第13行第3列的不匹配标记,/ srv / myscr / script /../ extern / cpan / lib / perl5 / XML / Simple.pm第391行的字节569

我用来解析数据的代码如下,如果可以告诉我为什么会收到这样的错误以及如何修复它,我将不胜感激。

添加代码后,出现以下错误

Fetching unimod.xml from unimod web site
Connecting to pipeline database
Emptying modifications table
Parsing XML
mismatched tag at line 13, column 3, byte 569 at /srv/myscr/script/../extern/cpan/lib/perl5/XML/Simple.pm line 39

1 个答案:

答案 0 :(得分:2)

为便于将来参考,这是您的代码的精简版,足以说明问题。

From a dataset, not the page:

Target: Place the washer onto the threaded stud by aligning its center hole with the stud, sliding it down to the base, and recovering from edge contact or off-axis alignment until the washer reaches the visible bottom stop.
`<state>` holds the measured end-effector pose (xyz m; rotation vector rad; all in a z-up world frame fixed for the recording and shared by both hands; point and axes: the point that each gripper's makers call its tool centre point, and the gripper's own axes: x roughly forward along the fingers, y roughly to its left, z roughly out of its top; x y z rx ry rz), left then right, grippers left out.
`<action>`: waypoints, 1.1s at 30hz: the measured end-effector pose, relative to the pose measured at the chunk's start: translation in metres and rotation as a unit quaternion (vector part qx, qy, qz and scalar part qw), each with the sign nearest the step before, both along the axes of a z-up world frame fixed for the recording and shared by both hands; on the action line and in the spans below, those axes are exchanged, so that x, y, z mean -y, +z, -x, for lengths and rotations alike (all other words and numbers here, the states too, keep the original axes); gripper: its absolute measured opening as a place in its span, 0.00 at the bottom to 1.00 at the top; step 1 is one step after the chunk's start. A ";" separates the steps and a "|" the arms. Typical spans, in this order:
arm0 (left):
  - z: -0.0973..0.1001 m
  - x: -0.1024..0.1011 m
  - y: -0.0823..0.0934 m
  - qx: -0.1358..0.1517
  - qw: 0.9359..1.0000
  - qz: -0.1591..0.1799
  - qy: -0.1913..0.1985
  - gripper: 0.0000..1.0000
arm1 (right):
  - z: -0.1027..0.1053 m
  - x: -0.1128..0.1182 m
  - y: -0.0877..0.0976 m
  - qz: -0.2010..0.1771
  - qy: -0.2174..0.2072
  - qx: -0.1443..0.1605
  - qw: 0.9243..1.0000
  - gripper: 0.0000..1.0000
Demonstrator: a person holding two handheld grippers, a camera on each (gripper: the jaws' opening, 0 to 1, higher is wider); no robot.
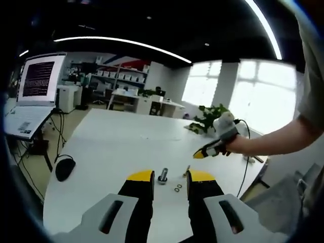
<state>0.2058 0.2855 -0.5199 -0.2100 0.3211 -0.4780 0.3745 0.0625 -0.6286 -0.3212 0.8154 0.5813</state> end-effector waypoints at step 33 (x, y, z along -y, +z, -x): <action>0.000 -0.006 -0.008 -0.010 0.999 -0.029 0.013 0.23 | 0.001 -0.006 -0.052 0.069 0.088 -0.073 0.991 0.13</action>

这就是您本应向我们显示的原始问题的一部分。

use strict;
use warnings;

use XML::Simple;
use LWP::UserAgent;

print "Fetching unimod.xml from unimod web site\n";

# Retrieve latest xml version of Unimod from the website
my $ua = LWP::UserAgent->new();
$ua->env_proxy();
my $response = $ua->get( "http://www.unimod.org/xml/unimod.xml" );

my $xml = $response->content;

print "Parsing XML\n";

# Use XML::Simple DOM parser - Okay as unimod.xml is small
# Force specificity and neutral losses into an array to simplify code
my $xs = new XML::Simple(
    KeyAttr    => { "umod:mod" => "+title" },
    ForceArray => [ "umod:specificity", "umod:NeutralLoss" ]
);
my $ref = $xs->XMLin( $xml );

看看我如何消除有关配置文件或更新数据库的所有干扰。它只是从网站上获取XML并进行解析。

坏消息是,对我来说,这很好。它解析XML而不会引发任何错误。作为参考,我使用XML :: Simple版本2.25和Perl 5.26.2。

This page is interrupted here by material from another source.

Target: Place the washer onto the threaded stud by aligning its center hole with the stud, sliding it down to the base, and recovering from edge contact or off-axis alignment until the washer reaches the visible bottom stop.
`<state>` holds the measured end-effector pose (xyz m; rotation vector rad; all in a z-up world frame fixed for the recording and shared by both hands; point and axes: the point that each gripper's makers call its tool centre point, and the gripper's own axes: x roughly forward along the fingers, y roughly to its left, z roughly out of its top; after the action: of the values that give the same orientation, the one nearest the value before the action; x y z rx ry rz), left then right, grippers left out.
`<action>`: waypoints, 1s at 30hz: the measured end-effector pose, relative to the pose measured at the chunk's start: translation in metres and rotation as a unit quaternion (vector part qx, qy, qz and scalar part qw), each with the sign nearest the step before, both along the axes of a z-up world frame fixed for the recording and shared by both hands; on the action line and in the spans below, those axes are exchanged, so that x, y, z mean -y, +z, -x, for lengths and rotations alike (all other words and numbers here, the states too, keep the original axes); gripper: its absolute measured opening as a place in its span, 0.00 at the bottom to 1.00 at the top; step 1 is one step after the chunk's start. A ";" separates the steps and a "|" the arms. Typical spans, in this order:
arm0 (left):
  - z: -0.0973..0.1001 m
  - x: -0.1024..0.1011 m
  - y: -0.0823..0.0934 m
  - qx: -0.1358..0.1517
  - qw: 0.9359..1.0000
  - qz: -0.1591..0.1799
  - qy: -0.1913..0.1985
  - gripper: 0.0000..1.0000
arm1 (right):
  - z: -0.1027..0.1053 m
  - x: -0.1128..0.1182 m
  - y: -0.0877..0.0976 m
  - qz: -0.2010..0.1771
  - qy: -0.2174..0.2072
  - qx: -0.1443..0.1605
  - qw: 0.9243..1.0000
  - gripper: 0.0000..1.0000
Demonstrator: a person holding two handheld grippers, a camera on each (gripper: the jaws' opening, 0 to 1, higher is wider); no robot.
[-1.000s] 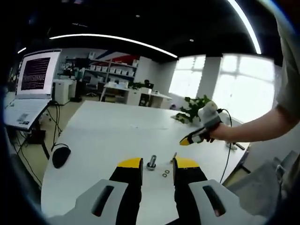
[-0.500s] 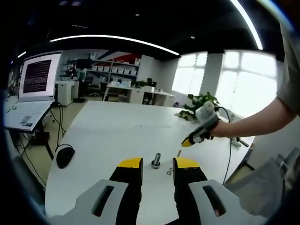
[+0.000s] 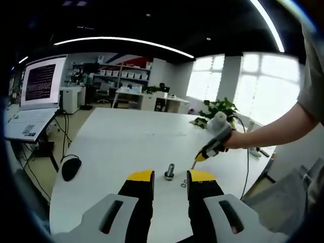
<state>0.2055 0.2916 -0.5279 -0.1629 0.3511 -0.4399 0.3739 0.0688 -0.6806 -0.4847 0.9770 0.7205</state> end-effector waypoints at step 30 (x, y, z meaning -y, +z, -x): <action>-0.001 -0.003 -0.007 -0.012 1.000 -0.020 0.008 0.23 | 0.007 0.008 0.012 -0.032 -0.015 0.025 0.999 0.21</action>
<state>0.2064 0.2949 -0.5349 -0.1313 0.3810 -0.4150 0.3666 0.0604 -0.6684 -0.4302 0.9093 0.7076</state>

了解该程序在运行时是否与原始代码产生相同的错误会很有用。

如评论中所述,查看您实际上从网站获得的XML也会很有趣。您可以通过使用$xml变量并将其内容写入文件来实现:

open my $xml_fh, '>', 'test.xml' or die $!;
print $xml_fh $xml;

然后,运行代码后,您将有一个名为test.xml的文件,其中包含网站提供的XML。您可以检查该文件的第13行,以确定错误是什么。

出于它的价值,我怀疑您由于某种原因没有收回XML。我怀疑您的网络上的代理服务器或网站本身正在阻止您尝试自动提取数据,并向您返回404或503 HTML页面。不过,这只是一个猜测,除非您运行我上面建议的测试,否则我们无法确定。